Edit /etc/apparmor.d/local/abstractions/libvirt-qemu
Add the line:
/dev/vfio/* rw,
Then restart apparmor:
$ sudo systemctl restart apparmor.service
Next make a Focal VM:
$ sudo apt install uvtool-libvirt
$ ssh-keygen
$ uvt-simplestreams-libvirt sync release=focal arch=amd64
$ uvt-kvm create --cpu 4 --memory 4096 --disk 8 [ --password insecure ] focal-vm release=focal arch=amd64
$ uvt-kvm wait focal-vm
$ uvt-kvm ssh focal-vm # for ssh, key-based authentication.

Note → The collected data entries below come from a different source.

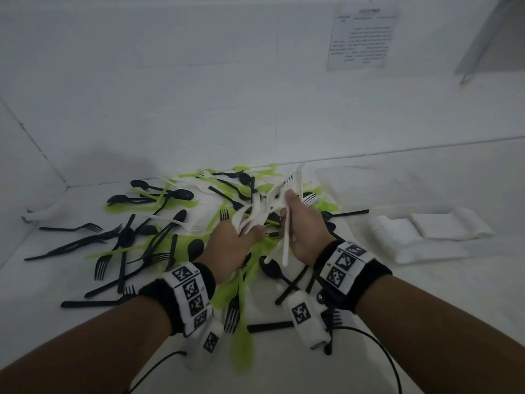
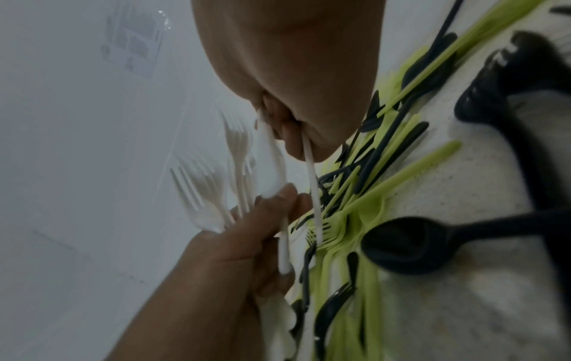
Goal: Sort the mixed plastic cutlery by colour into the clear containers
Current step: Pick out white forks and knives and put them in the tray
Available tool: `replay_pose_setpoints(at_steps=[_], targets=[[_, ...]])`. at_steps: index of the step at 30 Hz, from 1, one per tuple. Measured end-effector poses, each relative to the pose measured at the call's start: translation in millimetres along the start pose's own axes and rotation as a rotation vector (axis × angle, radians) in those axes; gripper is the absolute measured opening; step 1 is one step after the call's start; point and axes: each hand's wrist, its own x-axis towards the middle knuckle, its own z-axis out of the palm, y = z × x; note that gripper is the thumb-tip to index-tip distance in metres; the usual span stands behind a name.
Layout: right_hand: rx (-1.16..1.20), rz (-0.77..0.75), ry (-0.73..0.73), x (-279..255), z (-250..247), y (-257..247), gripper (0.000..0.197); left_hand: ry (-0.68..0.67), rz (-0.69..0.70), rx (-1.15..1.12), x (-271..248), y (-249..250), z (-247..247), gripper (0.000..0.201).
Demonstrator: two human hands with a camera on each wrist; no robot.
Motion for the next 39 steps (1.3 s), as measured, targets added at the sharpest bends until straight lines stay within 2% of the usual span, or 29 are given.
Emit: replay_pose_setpoints(at_steps=[1,3,8,12,14,15,17,18,20,23,26,29,33,37,39], targets=[[-0.015,-0.01,0.014,1,-3,1,0.049,-0.004,-0.057,-0.033,1,0,0,0.041],[-0.02,-0.017,-0.001,4,-7,5,0.058,-0.04,-0.12,-0.13,2,0,1,0.04],[-0.137,0.021,-0.028,8,-7,8,0.058,-0.219,-0.197,-0.373,0,9,6,0.03],[-0.034,0.103,-0.127,8,-5,10,0.058,-0.281,-0.203,-0.36,-1,13,4,0.028],[0.002,0.09,-0.103,11,-3,11,0.056,-0.252,-0.21,-0.321,-3,13,4,0.026],[0.008,0.076,-0.063,11,-2,9,0.049,-0.231,-0.214,-0.309,-3,12,4,0.032],[0.009,0.055,0.035,17,-3,9,0.043,-0.197,-0.225,-0.32,-3,12,3,0.028],[0.015,0.046,0.074,21,-5,9,0.047,-0.168,-0.238,-0.333,-2,13,2,0.024],[0.019,0.033,0.125,28,-10,9,0.059,-0.1,-0.262,-0.334,2,10,0,0.03],[0.033,0.036,0.117,31,-12,9,0.058,0.0,-0.217,-0.276,5,5,-2,0.03],[0.086,-0.004,0.034,28,-6,7,0.061,0.081,-0.152,-0.178,11,1,0,0.028],[0.091,-0.029,-0.045,25,3,5,0.062,0.067,-0.095,-0.106,10,2,3,0.025],[0.106,-0.04,0.005,26,4,11,0.062,0.054,-0.029,-0.142,5,3,9,0.021],[0.146,-0.026,0.017,26,5,12,0.037,0.04,0.027,-0.125,1,7,11,0.017],[0.121,-0.015,0.015,25,5,12,0.031,0.02,0.052,-0.129,-1,9,12,0.018]])
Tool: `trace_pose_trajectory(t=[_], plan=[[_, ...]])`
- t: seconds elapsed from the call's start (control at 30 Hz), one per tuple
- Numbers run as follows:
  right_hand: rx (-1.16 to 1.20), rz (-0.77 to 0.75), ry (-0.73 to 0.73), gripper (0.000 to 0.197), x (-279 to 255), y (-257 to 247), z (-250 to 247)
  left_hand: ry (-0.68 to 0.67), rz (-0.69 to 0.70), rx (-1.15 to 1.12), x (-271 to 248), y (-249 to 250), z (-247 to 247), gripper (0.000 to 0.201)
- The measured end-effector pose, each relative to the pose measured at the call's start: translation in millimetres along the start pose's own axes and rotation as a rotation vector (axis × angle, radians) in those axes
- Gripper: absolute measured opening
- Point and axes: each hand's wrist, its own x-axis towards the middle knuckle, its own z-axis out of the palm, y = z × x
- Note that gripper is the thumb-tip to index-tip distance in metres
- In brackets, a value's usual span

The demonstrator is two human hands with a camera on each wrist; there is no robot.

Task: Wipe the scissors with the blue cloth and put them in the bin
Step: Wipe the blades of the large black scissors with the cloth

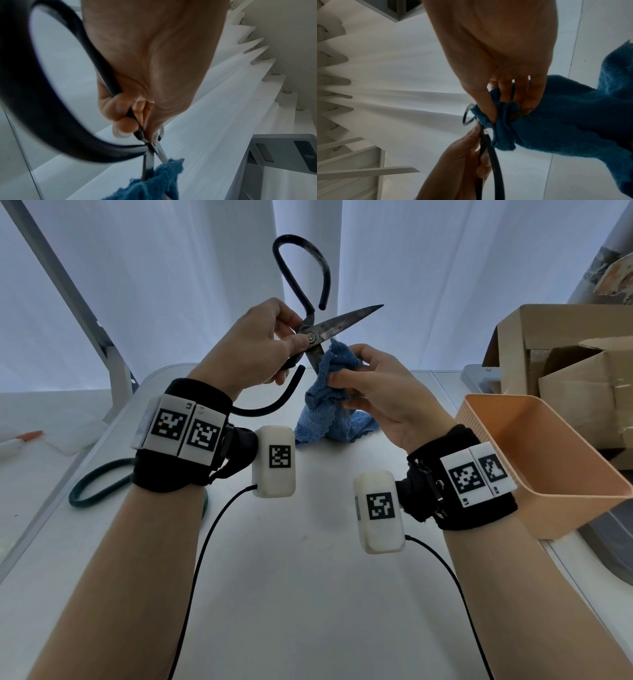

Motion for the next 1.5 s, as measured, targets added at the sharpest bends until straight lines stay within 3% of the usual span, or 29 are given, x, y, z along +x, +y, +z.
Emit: trace_pose_trajectory(t=[0.17, 0.33, 0.5, 0.73, 0.93, 1.1, 1.27, 1.5], plan=[[0.025, -0.028, 0.049, 0.035, 1, 3, 0, -0.023, -0.014, -0.057, 0, 1, -3, 0.020], [-0.023, -0.021, -0.038, 0.037, 1, 2, -3, -0.052, -0.033, -0.078, -1, 0, -7, 0.021], [0.054, -0.053, 0.018, 0.028, 0, 2, -1, -0.112, 0.019, -0.077, -3, 4, -6, 0.015], [-0.052, -0.024, -0.080, 0.035, 0, 0, -10, -0.067, 0.027, -0.071, -3, 1, -10, 0.015], [0.044, -0.061, 0.020, 0.033, 3, 2, -4, -0.113, 0.068, -0.046, -4, 6, -2, 0.014], [-0.079, -0.015, -0.069, 0.034, 1, 2, -7, -0.082, 0.058, -0.033, -2, 3, -6, 0.013], [-0.007, -0.062, -0.004, 0.030, 2, 4, -3, -0.122, 0.084, -0.021, -4, 4, -3, 0.012], [-0.039, -0.040, -0.077, 0.030, 1, 2, -5, -0.099, 0.080, -0.045, -3, 3, -6, 0.012]])
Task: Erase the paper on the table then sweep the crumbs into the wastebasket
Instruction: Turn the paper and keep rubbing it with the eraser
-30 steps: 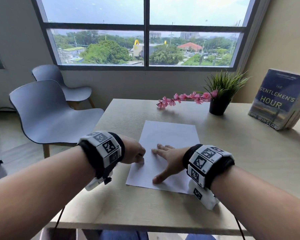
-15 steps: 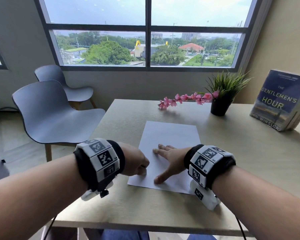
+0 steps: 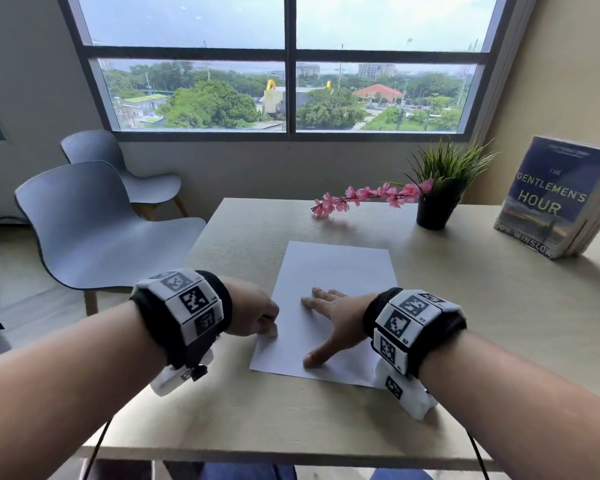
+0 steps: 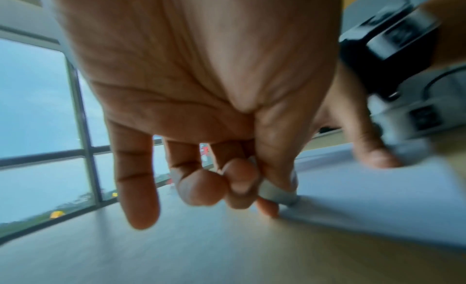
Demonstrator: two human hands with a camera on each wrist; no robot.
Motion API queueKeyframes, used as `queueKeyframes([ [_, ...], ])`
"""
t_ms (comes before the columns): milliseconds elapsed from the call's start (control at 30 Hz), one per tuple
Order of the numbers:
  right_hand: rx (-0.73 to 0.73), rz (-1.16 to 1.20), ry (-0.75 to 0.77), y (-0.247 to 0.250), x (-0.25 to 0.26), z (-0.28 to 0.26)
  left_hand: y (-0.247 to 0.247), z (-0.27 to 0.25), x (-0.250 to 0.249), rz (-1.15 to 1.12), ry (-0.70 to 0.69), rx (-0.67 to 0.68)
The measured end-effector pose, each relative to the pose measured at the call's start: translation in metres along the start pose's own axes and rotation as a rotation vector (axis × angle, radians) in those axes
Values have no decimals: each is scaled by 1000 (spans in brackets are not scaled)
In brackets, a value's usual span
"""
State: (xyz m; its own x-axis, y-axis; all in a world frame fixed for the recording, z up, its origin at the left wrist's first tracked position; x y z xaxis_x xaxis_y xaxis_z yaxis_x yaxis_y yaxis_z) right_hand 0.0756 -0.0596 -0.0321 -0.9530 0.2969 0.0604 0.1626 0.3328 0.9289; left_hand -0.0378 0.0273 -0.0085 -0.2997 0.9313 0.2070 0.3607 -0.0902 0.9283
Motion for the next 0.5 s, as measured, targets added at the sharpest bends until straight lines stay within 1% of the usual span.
queueKeyframes([
  [100,0,6,-3,-1,0,1,3,5,8,12,28,-9],
  [267,4,1,-6,0,0,-1,-2,1,-6,57,-25,-2],
  [400,-7,-1,-1,3,4,-5,-1,5,8,19,47,-15],
  [500,-14,46,38,5,7,-11,7,6,15,-83,97,-90],
])
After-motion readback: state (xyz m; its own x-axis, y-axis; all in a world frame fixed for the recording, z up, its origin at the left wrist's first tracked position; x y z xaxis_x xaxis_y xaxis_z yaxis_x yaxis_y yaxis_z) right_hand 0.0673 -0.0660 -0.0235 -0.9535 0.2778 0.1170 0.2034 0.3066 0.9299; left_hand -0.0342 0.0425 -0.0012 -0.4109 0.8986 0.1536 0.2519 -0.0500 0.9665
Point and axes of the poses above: each hand's wrist, its own z-axis towards the middle knuckle, its own y-axis out of the back of the hand, x = y × z, the point moved 5 cm from there along z, towards the middle knuckle, and after that the axes turned 9 degrees about -x, right-handed, at the moved point
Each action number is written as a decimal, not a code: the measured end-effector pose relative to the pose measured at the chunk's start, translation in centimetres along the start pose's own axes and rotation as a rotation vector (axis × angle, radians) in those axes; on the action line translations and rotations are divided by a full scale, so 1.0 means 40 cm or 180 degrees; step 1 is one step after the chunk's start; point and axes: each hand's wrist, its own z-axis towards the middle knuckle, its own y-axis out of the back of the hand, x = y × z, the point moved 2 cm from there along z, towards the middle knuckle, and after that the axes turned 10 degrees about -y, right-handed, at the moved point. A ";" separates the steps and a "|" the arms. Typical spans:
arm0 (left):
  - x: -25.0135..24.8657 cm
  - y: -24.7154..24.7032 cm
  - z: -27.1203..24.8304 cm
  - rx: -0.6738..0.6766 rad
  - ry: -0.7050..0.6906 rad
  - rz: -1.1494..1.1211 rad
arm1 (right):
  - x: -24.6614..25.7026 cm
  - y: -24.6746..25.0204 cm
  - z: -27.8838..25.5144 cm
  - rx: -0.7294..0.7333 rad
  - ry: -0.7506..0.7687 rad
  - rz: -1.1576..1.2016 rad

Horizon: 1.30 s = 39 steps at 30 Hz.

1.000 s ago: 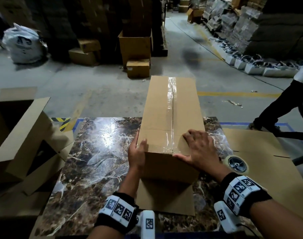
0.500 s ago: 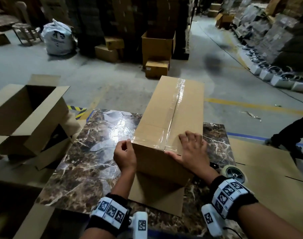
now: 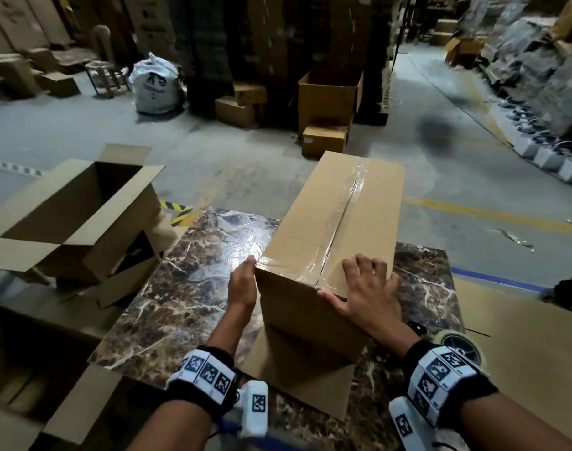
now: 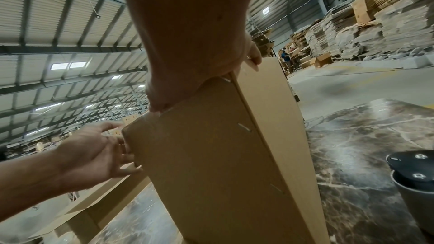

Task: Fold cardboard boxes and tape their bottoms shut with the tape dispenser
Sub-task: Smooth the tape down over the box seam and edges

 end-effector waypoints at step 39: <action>-0.128 -0.084 0.063 0.0104 -0.2101 0.1710 | 0.010 0.007 -0.005 -0.0118 -0.0233 0.0274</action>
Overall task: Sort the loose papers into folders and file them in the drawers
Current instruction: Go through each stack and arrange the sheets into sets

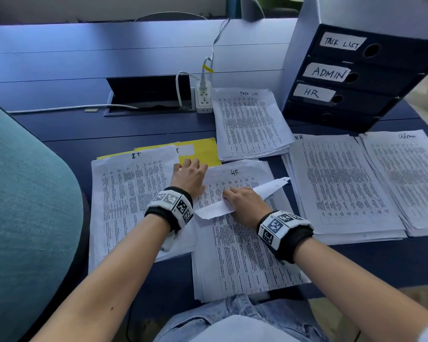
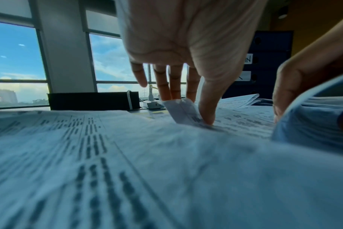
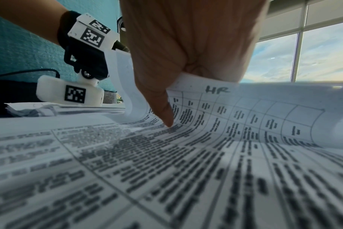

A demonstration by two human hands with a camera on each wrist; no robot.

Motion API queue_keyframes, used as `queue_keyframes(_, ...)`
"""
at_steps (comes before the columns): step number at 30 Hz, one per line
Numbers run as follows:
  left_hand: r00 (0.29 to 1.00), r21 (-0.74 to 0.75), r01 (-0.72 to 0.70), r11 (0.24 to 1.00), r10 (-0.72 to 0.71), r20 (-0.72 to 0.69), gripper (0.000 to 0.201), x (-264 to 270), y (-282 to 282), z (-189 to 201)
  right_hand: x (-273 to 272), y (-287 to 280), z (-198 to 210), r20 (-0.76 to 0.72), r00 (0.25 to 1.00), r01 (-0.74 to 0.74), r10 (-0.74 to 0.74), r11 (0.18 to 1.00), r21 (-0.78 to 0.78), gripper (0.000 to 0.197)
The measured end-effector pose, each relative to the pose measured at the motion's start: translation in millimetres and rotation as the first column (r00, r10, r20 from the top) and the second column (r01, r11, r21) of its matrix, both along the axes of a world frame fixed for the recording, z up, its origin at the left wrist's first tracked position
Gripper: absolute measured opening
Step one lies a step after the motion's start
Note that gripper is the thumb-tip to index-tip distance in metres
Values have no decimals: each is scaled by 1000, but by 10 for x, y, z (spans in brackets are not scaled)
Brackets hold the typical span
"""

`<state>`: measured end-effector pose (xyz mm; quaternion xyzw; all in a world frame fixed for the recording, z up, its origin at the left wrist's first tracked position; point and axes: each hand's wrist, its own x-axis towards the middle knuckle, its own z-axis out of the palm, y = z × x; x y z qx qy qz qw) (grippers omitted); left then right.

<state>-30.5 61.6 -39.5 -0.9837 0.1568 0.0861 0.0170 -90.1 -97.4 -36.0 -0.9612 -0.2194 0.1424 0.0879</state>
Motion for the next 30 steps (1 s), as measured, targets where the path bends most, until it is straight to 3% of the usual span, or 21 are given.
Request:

$ virsh console focal-vm # for serial console, user ubuntu, password above.
Next, edit the virsh xml
$ virsh shutdown focal-vm
$ virsh edit focal-vm
Add:
<interface type='network'>
<source network='passthrough'>
</interface>
Save and reboot the VM.
$ virsh start focal-vm
[Where problems could occur]
If a regression were to occur, it would affect users who use SR-IOV to pass through VF devices into KVM guests, which is a large amount of our enterprise users.
The fix is a single line change, and simply replaces what was existing, but was mistakenly removed. The changes should be safe. |
|